Horizontalidad / Fernando Rodríguez

Horizontality

There is something at the heart of the student protests now underway, a characteristic that I haven’t seen highlighted very much, except – imagine that! – in the students’ own discourse. More than anything else, it repeats words such as freedom, civil rights, citizens equality, peace, dialogue, national unification. It is a political discourse and, moreover, a liberal one. Liberal in the best sense of the word, which is political and not economic.

Even among the opposition, a social discourse tended to emerge – poverty, exclusion, confrontation, prostitution of powers… – which, in good measure, wanted to compete, certainly at a disadvantage, with the official discourse, which was much more intense and above all much realer; it’s not the same to give a scholarship than to promise one. This is the source of the governmental chaos when facing this new conceptual horizon that doesn’t fit within their limited understanding.
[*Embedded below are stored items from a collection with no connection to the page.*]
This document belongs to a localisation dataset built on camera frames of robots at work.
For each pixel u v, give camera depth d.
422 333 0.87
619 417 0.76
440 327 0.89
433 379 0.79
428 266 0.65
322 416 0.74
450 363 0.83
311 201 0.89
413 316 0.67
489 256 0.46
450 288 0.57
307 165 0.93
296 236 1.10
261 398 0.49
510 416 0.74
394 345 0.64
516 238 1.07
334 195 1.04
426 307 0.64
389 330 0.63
And this is not something new, many theorists of previous revolutions, the one of the assault on the Winter Palace and the fall of the Berlin Wall, pointed out that Marxism’s great void was specifically its conception of politics, of the State. Althusser went as far as saying that the latter didn’t exist, except in a few adventurous pages of 19th century classics and in Lenin’s What Is To Be Done?, even with the dictatorship of the proletariat that we now know ended up becoming wretched despotism. Or, in other words, the impossibility of conceiving socialist democracy. It wasn’t in vain that the most ostensible abuses and horrors of its long march were committed on that level which was the preferred target of its multiple antagonists.

What’s been said up to this point doesn’t mean, in any sense, that these young people don’t have a socially-minded, surely very varied thought, from the kids at the Universidad Metropolitana to the leftists in the School of Economics at UCV. But it seems as though it will enter the scene during a second episode. For now that limitation has provided an important virtue: the ample unity of dissimilar groups, all of them humiliated by military boots, arbitrary and discriminatory justice, violence, the robbery of public spaces, by the establishment of first and second class citizens… Something along the lines of privileging above all the inalienable principles that defined the rights of man over two centuries ago.
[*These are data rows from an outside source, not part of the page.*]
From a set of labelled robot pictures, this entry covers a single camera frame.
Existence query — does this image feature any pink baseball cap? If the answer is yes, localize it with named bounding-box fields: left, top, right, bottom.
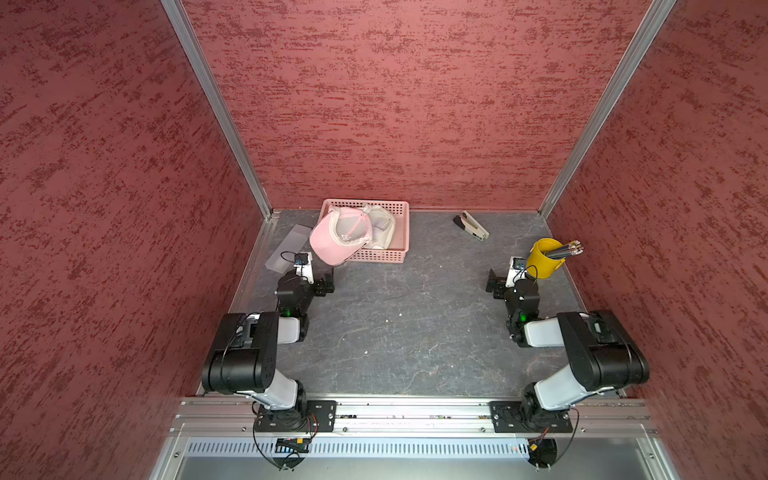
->
left=309, top=206, right=373, bottom=266

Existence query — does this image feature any cream baseball cap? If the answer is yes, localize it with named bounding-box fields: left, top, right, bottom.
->
left=361, top=204, right=396, bottom=250

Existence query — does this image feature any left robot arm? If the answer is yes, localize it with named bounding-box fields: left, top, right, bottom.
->
left=201, top=272, right=337, bottom=435

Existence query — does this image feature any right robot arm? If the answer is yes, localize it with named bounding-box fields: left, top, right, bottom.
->
left=485, top=271, right=650, bottom=435

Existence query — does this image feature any yellow pencil cup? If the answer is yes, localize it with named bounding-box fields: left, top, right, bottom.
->
left=525, top=238, right=566, bottom=280

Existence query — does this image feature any clear plastic box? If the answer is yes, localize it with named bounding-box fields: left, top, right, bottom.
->
left=265, top=225, right=311, bottom=274

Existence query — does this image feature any pink perforated plastic basket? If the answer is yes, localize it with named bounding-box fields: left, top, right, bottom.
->
left=317, top=199, right=410, bottom=263

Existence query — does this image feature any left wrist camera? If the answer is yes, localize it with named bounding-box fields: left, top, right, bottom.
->
left=294, top=252, right=314, bottom=284

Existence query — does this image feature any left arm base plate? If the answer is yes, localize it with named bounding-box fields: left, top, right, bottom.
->
left=253, top=400, right=338, bottom=435

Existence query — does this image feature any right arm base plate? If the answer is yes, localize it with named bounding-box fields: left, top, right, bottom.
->
left=488, top=401, right=573, bottom=434

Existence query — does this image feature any aluminium front rail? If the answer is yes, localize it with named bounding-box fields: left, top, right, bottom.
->
left=170, top=395, right=659, bottom=439

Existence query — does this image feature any right corner aluminium post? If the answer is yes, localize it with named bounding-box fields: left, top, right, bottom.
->
left=538, top=0, right=676, bottom=220

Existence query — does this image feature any corner aluminium post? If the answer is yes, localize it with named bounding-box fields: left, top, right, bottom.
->
left=538, top=0, right=676, bottom=220
left=161, top=0, right=273, bottom=220

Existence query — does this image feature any left corner aluminium post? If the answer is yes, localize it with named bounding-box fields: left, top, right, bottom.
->
left=161, top=0, right=273, bottom=220
The notable Spanish philosopher Eugenio Trías, along with a few other diagnosticians of these times, has noticed that power no longer tends to function vertically, by means of coercive imposition, but rather through seduction, through the manipulation of desire. It’s enough to notice how codes – sexual ones, for example – have lost their imposing and punitive character in favor of an obvious opening, excessive for some. (Let’s not get into Foucault and his labyrinthine and brilliant topography of disseminated power, but let’s acknowledge his paternity in many of these topics.) If this is the case, the forms of power that subjugate the individual – and these continue to exist, theocratic and lay fundamentalisms – have a limited future. Now, in such an inversion, from the vertical to the horizontal, from the Marines to Hollywood stars, since the latter seem to penetrate more deeply into the structure of human personality, the strategies of power must change.
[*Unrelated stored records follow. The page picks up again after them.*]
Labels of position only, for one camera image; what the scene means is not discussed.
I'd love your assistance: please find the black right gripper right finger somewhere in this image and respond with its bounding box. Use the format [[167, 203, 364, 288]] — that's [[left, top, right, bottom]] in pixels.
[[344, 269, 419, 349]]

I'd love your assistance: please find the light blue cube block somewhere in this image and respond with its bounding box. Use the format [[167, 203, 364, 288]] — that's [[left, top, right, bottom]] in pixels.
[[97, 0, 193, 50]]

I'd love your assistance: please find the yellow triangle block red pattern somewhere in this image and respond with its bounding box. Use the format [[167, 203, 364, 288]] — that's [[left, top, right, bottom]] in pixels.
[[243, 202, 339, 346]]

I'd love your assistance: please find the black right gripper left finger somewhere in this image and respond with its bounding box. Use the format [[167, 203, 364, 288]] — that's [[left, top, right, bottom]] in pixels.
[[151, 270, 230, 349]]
Developing countries are not exactly one – despite their founding fathers, flags and other items. Generally separated into a modern and cosmopolitan elite and the large majorities submitted to suffering poverty, this scheme doesn’t seem to easily tend toward universality. It isn’t strange then that this vindication of the individual, this formal equality, this condition of the dignity of the human won’t easily reach those for whom primary necessities are a priority. And the red and blind herd substitutes the individual. One has to look at the whole.